Psychosis is a medical condition characterised by hallucinations or delusions that define the development of severe mental disorders like schizophrenia. Schizophrenia occurs in late adolescence and early adulthood and affects about 1 in every 100 people.

"Modern, computer-based methods can readily discover seemingly clear patterns from nonsensical data," said Clark D. Jeffries, bioinformatics scientist at the UNC-based Renaissance Computing Institute (RENCI). "Added to that, scientific results from studies of complex disorders like schizophrenia can be confounded by many hidden dependencies. Thus, stringent testing is necessary to build a useful classifier. We did that."
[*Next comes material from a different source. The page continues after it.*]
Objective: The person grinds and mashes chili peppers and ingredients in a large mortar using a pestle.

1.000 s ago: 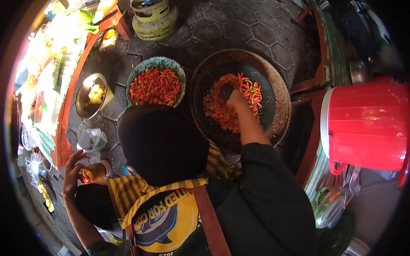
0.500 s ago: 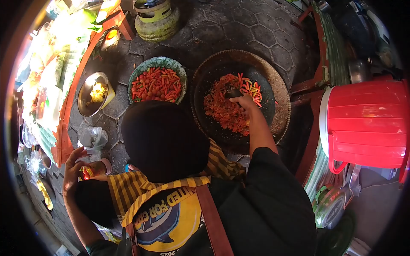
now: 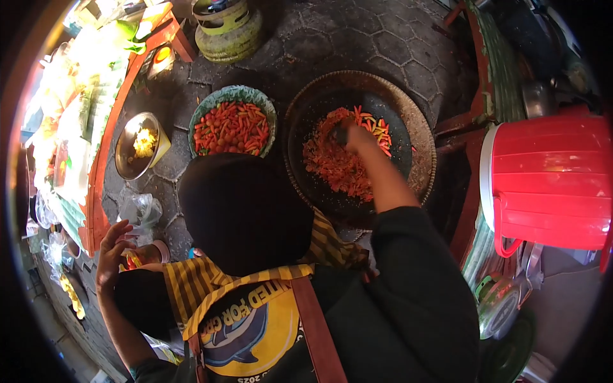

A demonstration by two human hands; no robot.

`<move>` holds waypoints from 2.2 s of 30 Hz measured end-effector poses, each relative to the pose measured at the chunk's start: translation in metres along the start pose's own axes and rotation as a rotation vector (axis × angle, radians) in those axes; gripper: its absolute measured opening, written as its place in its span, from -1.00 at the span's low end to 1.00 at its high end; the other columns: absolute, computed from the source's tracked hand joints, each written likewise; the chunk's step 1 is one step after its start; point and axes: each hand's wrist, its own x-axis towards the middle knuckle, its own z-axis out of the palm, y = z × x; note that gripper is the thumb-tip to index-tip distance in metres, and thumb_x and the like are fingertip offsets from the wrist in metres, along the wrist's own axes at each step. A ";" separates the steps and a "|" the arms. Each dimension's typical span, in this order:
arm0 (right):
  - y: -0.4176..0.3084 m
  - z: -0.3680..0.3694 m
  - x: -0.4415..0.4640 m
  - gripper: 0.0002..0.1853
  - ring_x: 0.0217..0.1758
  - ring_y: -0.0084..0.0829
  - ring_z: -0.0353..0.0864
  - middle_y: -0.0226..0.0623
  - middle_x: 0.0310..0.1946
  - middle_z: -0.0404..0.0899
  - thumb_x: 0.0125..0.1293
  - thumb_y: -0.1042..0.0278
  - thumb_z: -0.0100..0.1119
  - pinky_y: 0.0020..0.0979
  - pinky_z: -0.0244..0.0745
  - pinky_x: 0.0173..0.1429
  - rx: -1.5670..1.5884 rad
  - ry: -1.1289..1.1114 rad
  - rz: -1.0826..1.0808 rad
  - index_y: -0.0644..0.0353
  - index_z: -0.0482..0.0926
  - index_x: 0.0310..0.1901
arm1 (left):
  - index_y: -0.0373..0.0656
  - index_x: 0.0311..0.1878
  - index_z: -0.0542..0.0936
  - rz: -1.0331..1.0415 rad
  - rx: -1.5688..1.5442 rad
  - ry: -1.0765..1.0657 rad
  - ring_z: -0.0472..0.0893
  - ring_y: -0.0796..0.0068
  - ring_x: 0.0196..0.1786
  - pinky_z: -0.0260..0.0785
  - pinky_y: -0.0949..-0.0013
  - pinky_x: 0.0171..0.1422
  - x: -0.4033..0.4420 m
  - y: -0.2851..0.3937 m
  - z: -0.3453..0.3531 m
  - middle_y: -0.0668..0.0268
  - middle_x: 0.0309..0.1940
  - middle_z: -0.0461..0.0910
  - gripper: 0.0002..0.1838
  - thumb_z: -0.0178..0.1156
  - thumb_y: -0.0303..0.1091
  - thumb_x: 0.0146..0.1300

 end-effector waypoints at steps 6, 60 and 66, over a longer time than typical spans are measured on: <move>-0.035 -0.048 -0.080 -0.47 -0.10 -0.16 0.62 -0.01 -0.19 0.59 -0.03 0.47 0.27 -0.14 0.50 -0.07 0.025 0.177 0.156 0.23 0.34 0.05 | -0.24 0.22 0.37 -0.039 -0.068 0.040 0.58 0.60 -0.21 0.39 0.51 0.00 -0.006 -0.003 -0.002 0.14 0.10 0.42 -0.46 -0.04 -0.65 0.10; -0.044 -0.035 -0.095 -0.36 -0.08 -0.05 0.61 0.08 -0.16 0.57 -0.05 0.48 0.26 -0.12 0.51 -0.03 0.115 0.256 0.212 0.31 0.28 0.13 | -0.25 0.25 0.33 -0.015 -0.078 0.076 0.55 0.62 -0.15 0.39 0.52 0.03 -0.010 -0.015 -0.010 0.24 0.13 0.39 -0.43 -0.13 -0.68 0.09; -0.029 -0.004 -0.018 -0.55 -0.10 -0.09 0.61 0.03 -0.15 0.59 -0.11 0.43 0.31 -0.20 0.52 -0.08 0.088 0.112 0.144 0.30 0.47 -0.11 | -0.25 0.25 0.34 0.008 -0.007 0.015 0.54 0.60 -0.17 0.39 0.52 0.02 0.000 -0.010 -0.006 0.23 0.16 0.39 -0.44 -0.11 -0.67 0.09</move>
The finding is published in the journal Schizophrenia Bulletin.

A recent University of Cambridge study found that Children, who consume high amounts of protein in response to infection, face heightened risk of developing depression and psychosis in adulthood. The finding, as a result, indicates that mental illness and chronic physical illness like coronary heart disease and type-2 diabetes may share common biological mechanisms.

"Our immune system acts like a thermostat, turned down low most of the time, but cranked up when we have an infection. In some people, the thermostat is always set slightly higher, behaving as if they have a persistent low level infection - these people appear to be at a higher risk of developing depression and psychosis," Dr Golam Khandaker from the Department of Psychiatry said in a press release. "It's too early to say whether this association is causal, and we are carrying out additional studies to examine this association further."